[ExI] Essential Upload Data (was: Subject: Boltzmann brains)

John Clark johnkclark at gmail.com
Wed May 6 13:33:34 UTC 2020


On Tue, May 5, 2020 at 6:49 PM Re Rose via extropy-chat <
extropy-chat at lists.extropy.org> wrote:

 > *I think fractures are undesirable, and although they may seem easy to
> repair if they're "clean" - even so, that's a lot of repairing.*
>

Sure, any damage is undesirable but the sad fact is even if a patient is
cryopreserved using the best methods available today a huge amount of
damage will be caused and a massive amount of repairing (or replacing) will
be needed to bring the person back to consciousness. And cracks are by far
the least serious form of damage because it is the easiest to fix or
replace, if you can't fix cracks then you have no hope of fixing the far
more serious forms of damage. I don't think any Cryonics patient will be
revived until we have Drexler style Nanotechnology and can control matter
at the atomic level.

The key question is if Information Theoretic Death has occurred, if the
information on what makes you be you is lost then you're dead. That's why I
think Alcor should switch from the vitrification process it uses now to ASC
(Aldehyde Stabilized Cryopreservation). In ASC in addition to a
cryoprotectant a brain is also infused with the chemical Glutaraldehyde,
it's the stuff in wart removing lotion you can get over the counter in any
drugstore. Glutaraldehyde kills cells because it crosslinks proteins, but
that very cross-linking holds things in place even when they're cooled down
to liquid nitrogen temperatures, and so Information Theoretic Death is
avoided.

ASC has been used on a entire pig's brain which was then cooled down to
near liquid nitrogen temperatures and then warmed back up to room
temperature and sliced into thin sections and sent to a electron
microscope. The result was beautiful pictures of synapses and other brain
structures that are far superior to the pictures Alcor's current
vitrification process can produce, and there is no reason to think
molecular-level information wouldn't be preserved too. It's even more
impressive when you consider that the pictures were made after rewarming
because most of the damage happens at the warming stage not the cooling
stage, I would have been delighted even if the pictures were made while the
brain was still frozen because I'd be willing to let future technology
worry about warming, but this is even better.

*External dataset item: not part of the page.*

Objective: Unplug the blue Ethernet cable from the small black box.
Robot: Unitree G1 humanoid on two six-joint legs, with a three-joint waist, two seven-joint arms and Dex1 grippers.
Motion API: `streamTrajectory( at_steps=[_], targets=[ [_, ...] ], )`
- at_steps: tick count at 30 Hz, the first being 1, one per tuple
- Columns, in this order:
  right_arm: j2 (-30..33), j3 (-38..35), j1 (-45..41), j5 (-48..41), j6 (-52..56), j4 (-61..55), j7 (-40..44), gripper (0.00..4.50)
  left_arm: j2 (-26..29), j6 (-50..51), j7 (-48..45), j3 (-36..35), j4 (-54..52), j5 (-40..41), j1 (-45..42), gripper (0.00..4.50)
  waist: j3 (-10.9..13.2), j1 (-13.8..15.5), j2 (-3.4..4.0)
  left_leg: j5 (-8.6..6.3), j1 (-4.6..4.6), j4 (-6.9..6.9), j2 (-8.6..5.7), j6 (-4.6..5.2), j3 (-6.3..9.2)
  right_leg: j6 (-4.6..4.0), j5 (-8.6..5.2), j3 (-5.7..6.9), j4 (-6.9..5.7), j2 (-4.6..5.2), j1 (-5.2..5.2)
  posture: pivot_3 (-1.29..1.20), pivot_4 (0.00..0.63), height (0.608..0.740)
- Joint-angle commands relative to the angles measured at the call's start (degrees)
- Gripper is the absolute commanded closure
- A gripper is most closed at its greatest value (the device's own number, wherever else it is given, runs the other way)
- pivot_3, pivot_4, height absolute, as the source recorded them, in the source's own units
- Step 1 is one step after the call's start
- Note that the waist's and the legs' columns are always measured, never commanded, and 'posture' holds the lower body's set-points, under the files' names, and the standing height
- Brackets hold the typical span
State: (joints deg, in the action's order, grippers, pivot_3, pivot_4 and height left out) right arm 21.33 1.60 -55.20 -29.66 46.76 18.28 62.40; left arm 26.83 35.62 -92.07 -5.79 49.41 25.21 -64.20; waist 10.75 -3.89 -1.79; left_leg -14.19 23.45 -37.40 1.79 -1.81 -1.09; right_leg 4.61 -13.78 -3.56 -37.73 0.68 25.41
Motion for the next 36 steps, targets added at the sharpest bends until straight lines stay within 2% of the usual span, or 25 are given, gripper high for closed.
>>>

Cryonics for uploaders: The Brain Preservation Prize has been won
<https://turingchurch.net/cryonics-for-uploaders-the-brain-preservation-prize-has-been-won-cebbe98c241a>

Nevertheless Alcor has resisted changing over to ASC, I suspect the reason
for their hesitation is that if they did so they would implicitly be saying
"*we're not even trying to bring that frozen body back to life, we're just
trying to preserve the information in it because information on how the
atoms are arranged in my brain are different from the way they are arranged
in your brain is the only difference between you and me*".

I happen to think that's exactly what Alcor should be saying, but the ghost
of the discredited 19th century theory of Vitalism is still haunting the
21th century and many still think that despite all the scientific evidence
to the contrary the atoms in our bodies must somehow have our name
scratched on them. I suspect Alcor is reluctant to change because they
believe ASC would be bad public relations. But I think reality is more
important than PR and the Vitalism superstition could get people killed.


> > *Guided nanotech may be an answer*
>

I don't think there is any "may" about it, without Nanotech there is no
hope. Incidentally back in 1986 in Drexler's classic book on Nanotechnology
"Engines Of Creation" he describes something very similar to ASC that
people alive today could use right now to achieve immortality, or something
close to it.


>   > *My concern about hormone simulation is not about the speed of their
> signalling, but the entraining and dynamics of the entire system. While
> some hormones are easy to model (like insulin), many interact widely in
> nertworked hormonal systems, like growth hormones, stress hormones, or
> female reproductive hotmoens. These hormonal feedback cycles interact not
> only with the body but also with the brain/mind.*
>

If future technology is not good enough to model hormonal feedback cycles
then it certainly isn't good enough to repair or replace the 100 trillion
damaged synapses in the human brain and there is no hope, Cryonics patients
are not patients at all they're just frozen dead meat.


> *> even if the brain copy + agent manages to eventually make sense of the
> world with all these changes and becomes an autonomous agent itself - it
> will not be "you".*
>

People, even philosophers, use that personal pronoun with abandon without
giving it a second thought, I do too because right now there is only one
chunk of matter in the observable universe that behaves in a johnkclarkian
way. But that need not always be true because it is caused not by a
scientific law but simply because of a lack of technological
sophistication. When the age of Nanotechnology arrives the entire English
language will need retooling, especially in the way it treats personal
pronouns.

The only reason I think I'm the same guy I was yesterday is that I remember
being John Clark yesterday, the same thing will be true even in the
age of Nanotechnology,
although there could be many people claiming to be John Clark because they
all remember being him yesterday.  And all of them would be correct and
have a equally valid claim of being "me".